Vegetarianismo pelo mundo: os guaranis


O vegetarianismo é uma prática compartilhada por diferentes grupos sociais, alguns dos quais muitos de nós desconhecem. Em trabalho não publicado[1], Pablo Javier Abiuso Cabral escreve sobre os Guaranis e suas classificações alimentares, e pelas similaridades com o universo Hare Krishna estou utilizando o texto do jovem antropólogo em meu projeto de doutoramento. Como é algo bem “diferente”, achei interessante compartilhar com os leitores de Tomate Cru.

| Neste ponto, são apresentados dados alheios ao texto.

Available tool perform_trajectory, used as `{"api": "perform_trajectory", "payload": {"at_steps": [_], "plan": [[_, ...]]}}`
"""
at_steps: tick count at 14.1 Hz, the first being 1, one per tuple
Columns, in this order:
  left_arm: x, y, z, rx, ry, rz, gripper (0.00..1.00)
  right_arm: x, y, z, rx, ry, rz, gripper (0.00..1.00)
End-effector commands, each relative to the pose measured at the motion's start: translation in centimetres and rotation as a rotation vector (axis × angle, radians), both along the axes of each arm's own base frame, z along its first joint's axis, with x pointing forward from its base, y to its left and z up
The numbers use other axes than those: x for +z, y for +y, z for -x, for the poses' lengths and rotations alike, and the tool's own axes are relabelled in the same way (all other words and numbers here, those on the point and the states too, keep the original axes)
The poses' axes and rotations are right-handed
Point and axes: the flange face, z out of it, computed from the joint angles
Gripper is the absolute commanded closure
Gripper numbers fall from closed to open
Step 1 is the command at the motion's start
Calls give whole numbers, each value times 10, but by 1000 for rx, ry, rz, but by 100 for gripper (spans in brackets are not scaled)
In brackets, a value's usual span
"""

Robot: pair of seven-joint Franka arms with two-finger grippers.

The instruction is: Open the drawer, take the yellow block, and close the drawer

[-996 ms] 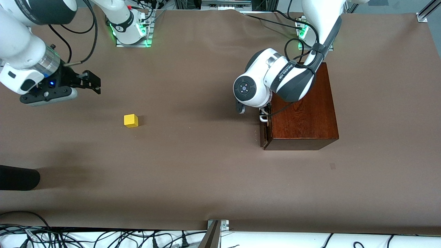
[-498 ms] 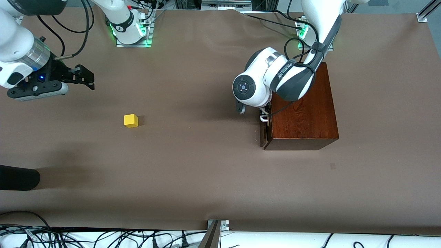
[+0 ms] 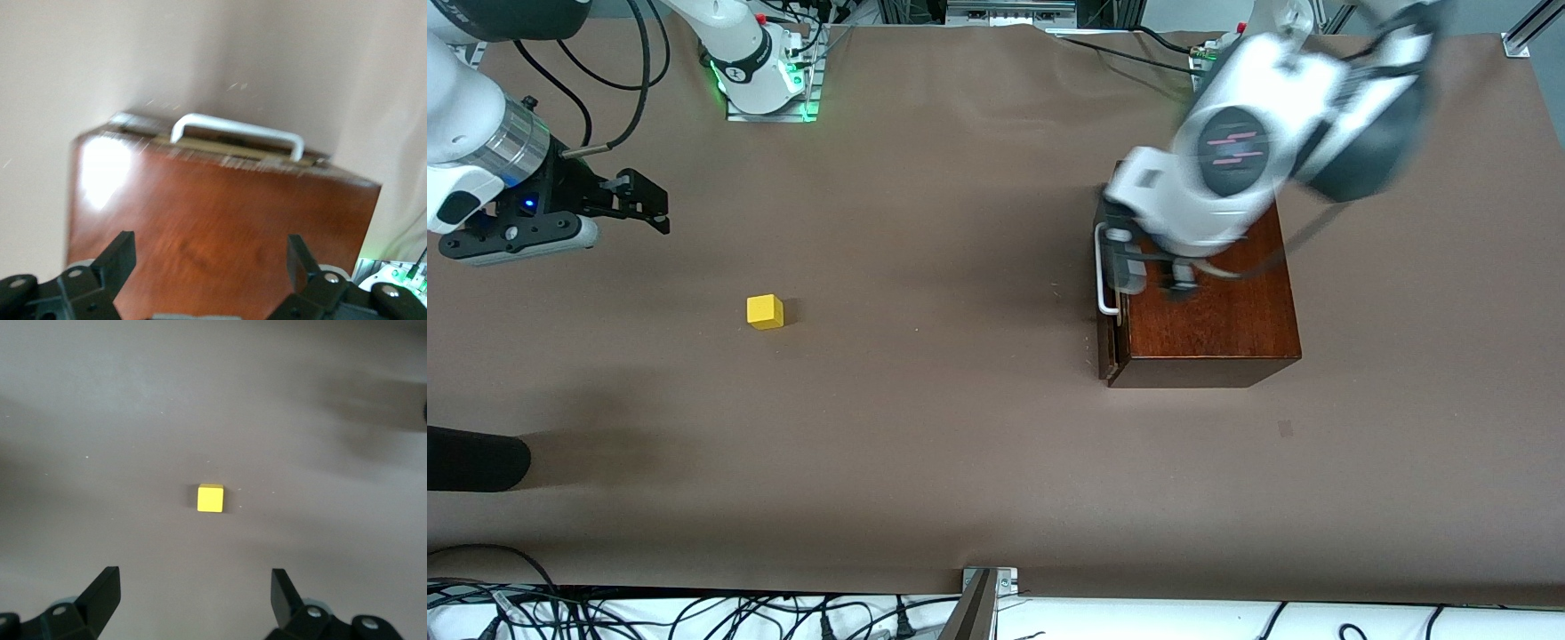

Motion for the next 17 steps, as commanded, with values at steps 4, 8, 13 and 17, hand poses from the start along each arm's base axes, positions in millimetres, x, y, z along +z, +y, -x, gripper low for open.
{"api": "perform_trajectory", "payload": {"at_steps": [4,8,13,17], "plan": [[82,161,-44,304,-147,55,0,7,3,-1,19,6,-6,0],[115,194,-21,654,-249,29,0,12,-2,1,12,9,-2,0],[97,220,37,1228,-239,-69,0,21,-2,7,33,33,0,0],[85,231,50,1255,-214,-95,0,20,-5,6,81,31,20,0]]}}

Guaranis. Fonte: http://blog.maisestudo.com.br/top-10-2/

Os guaranis associam estreitamente os alimentos ao sistema religioso, cujas práticas sócio-culturais visam alcançar aguyje, o estado de leveza da alma, perfeição e plenitude que permitirá, por sua vez, alcançar yvy maraey, a terra sem mal, sem passar pela morte. O sistema classificatório dos alimentos está interconectado às classificações que estruturam as redes de relações simbólicas e empíricas do sistema cultural guarani. Abiuso Cabral diz que existem condutas sacralizadas pelas normas míticas que permitem que os homens alcancem a alma divina – Ñe’eng –, tais como o vegetarianismo, a meditação e a tranquilidade espiritual, em oposição à alma animal –Asynguá – que permite que o homem coma carne, cometa excessos sexuais, adultério etc. A distinção dos alimentos indica a comida adequada para propiciar um corpo limpo, de acordo com “una ideia de transmutación del cuerpo a partir del tipo de comidas que consumimos” [2].

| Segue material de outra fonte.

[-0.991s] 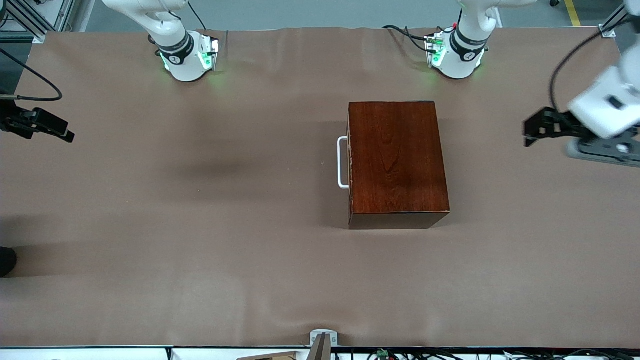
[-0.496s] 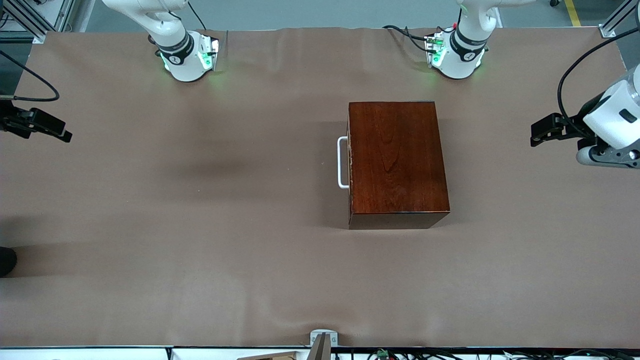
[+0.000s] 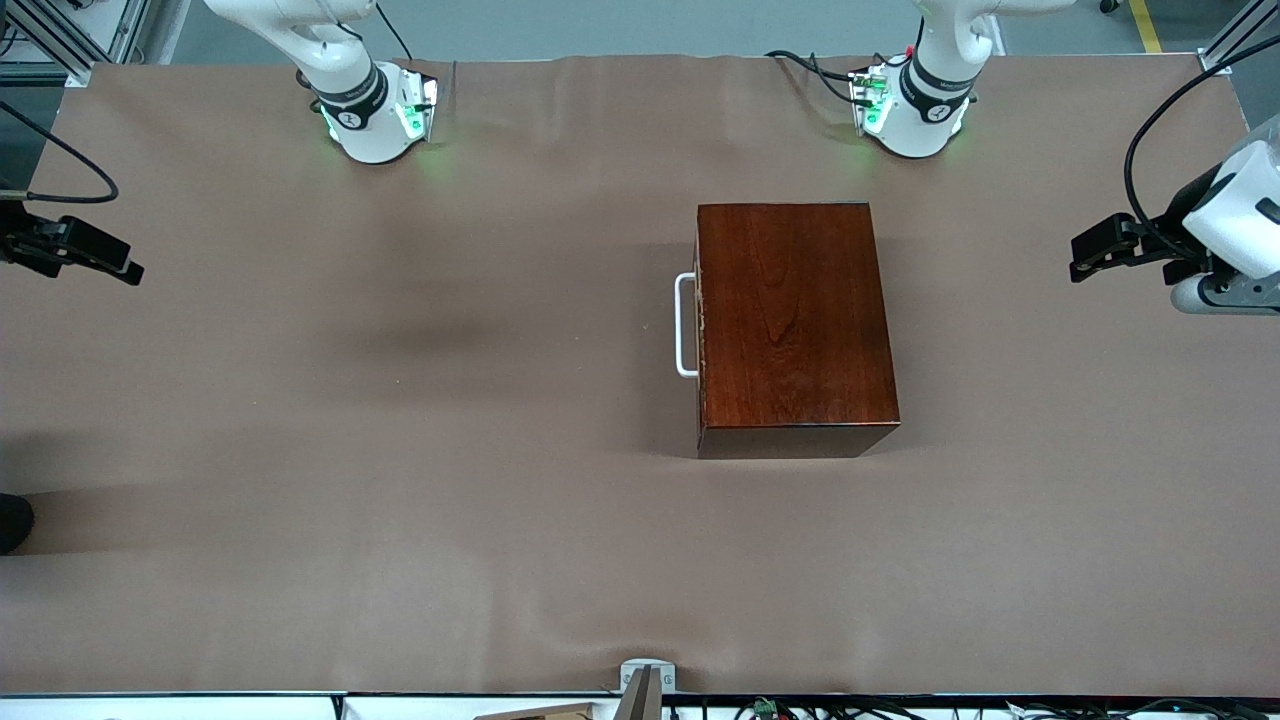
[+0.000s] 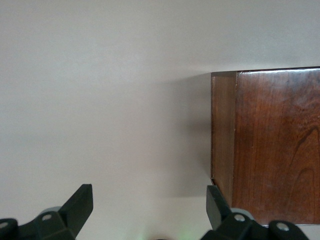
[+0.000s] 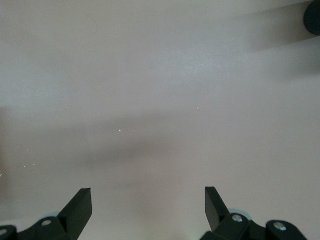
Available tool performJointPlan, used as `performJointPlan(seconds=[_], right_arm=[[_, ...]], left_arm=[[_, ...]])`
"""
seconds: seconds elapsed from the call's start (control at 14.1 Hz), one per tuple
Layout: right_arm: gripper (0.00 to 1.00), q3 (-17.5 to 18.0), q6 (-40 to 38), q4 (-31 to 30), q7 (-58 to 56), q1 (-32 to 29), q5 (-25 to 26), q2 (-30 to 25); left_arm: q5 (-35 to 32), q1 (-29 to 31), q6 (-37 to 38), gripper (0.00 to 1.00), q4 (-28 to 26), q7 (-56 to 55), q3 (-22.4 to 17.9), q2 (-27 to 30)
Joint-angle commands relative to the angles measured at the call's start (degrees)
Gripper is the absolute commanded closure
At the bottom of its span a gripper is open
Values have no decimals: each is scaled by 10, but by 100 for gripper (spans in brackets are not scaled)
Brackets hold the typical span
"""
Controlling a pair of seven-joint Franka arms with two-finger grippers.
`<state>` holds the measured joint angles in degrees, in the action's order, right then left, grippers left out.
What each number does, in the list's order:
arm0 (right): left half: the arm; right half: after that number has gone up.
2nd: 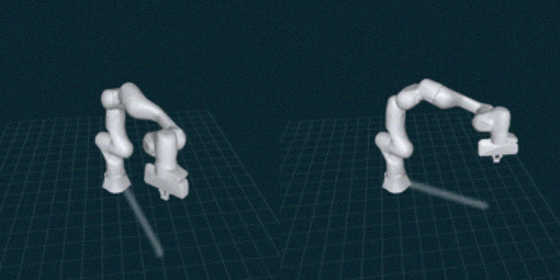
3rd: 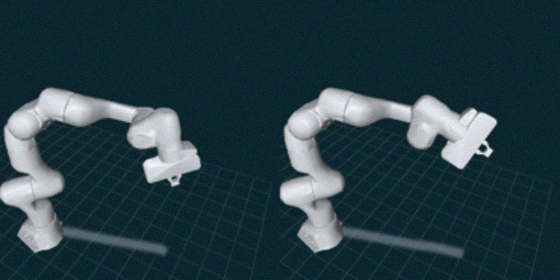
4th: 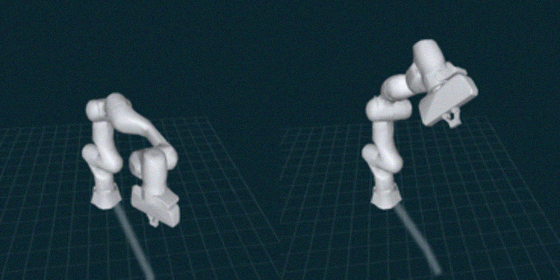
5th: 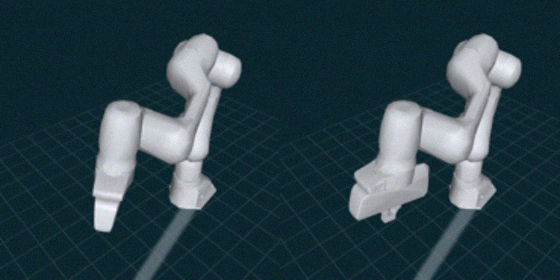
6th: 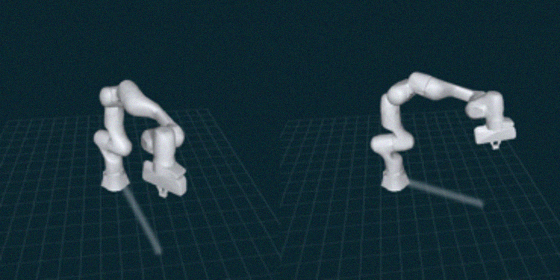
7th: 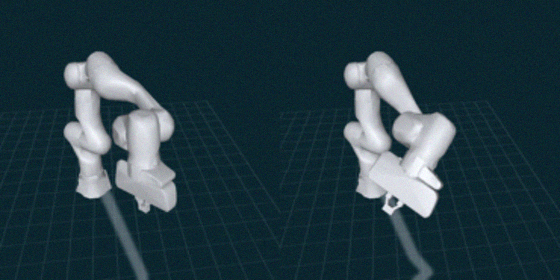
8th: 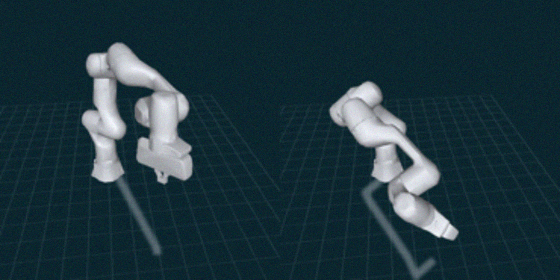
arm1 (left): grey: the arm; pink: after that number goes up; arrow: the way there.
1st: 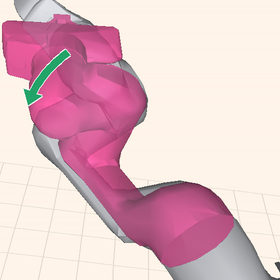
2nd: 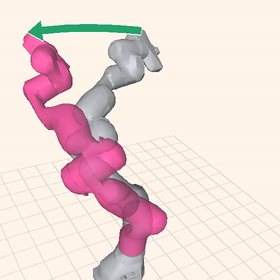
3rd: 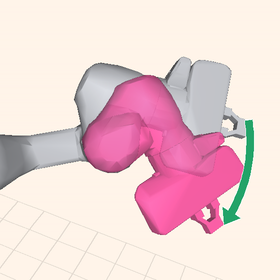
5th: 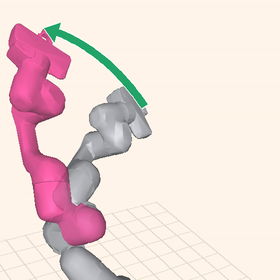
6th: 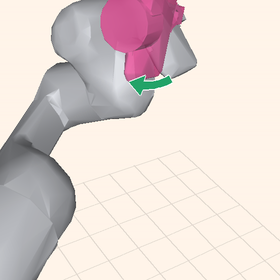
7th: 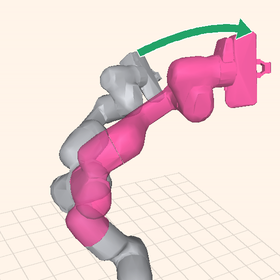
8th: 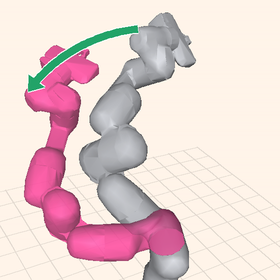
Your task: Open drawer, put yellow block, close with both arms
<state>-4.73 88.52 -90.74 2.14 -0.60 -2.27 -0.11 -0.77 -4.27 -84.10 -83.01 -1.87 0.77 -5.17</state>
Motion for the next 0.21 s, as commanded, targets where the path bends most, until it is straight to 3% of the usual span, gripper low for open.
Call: performJointPlan(seconds=[0.0, 0.14], right_arm=[[0, 7, 2, -3, 7, -8, -5, -4], [0, 7, 2, -3, 7, -8, -4, -4]], left_arm=[[14, -3, -11, 0, -15, -9, -7, 14], [14, -2, -11, 0, -15, -9, -8, 14]])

Para ter a possibilidade de obter aguyje deve ser evitado o consumo de alimentos elaborados por brancos, e não só os alimentos, já que evitar contato com eles e seguir as condutas representadas nos mitos e rituais aumentam a possibilidade de alcançar o estado de plenitude da alma espiritual guarani. A carne e o sangue estão associados à alma animal, o princípio animal que se deve controlar sob o risco de perder a espiritualidade e se converter em animais. Existe uma ideia de transmutação do corpo a partir do tipo de comidas que consumimos. Os alimentos então são divididos entre os de origem vegetal, assim como o mel e o kagyuý, bebida alcoólica feita principalmente da fermentação de milho; e os alimentos de origem animal, que devem ser consumidos com moderação e de acordo com certas regras e com uma série de rituais para caçar e preparar os alimentos.
No núcleo das práticas culturais dos guaranis está o consumo de kagyuý, que é parte do sistema de sentidos associado do calendário produtivo religioso, através do qual o cultivo de milho é organizado. Essa bebida é preparada e consumida principalmente em situações rituais e outras atividades coletivas.
Sempre que eu me deparar com algum texto interessante de outras culturas relacionadas ao vegetarianismo, tentarei compartilhar algum pequeno resumo com vocês, caros leitores, porque nem só de vegetais vivem os vegetarianos. Cultura é preciso!
Hare Krishna!


[1] Este trabalho foi apresentado como parte dos requisitos para aprovação no Seminário “La muy arcaica pasión: una mirada atenta sobre la función clasificadora, para etnógrafos y otros investigadores inveterados”, ministrada no Programa de Postgrado en Antropología Social da Universidad Nacional de Misiones (Argentina), em 2008, se não me engano.
[2] Abiuso Cabral, Guaraníes e Clasificaciones Alimentícias, p. 7 – não publicado.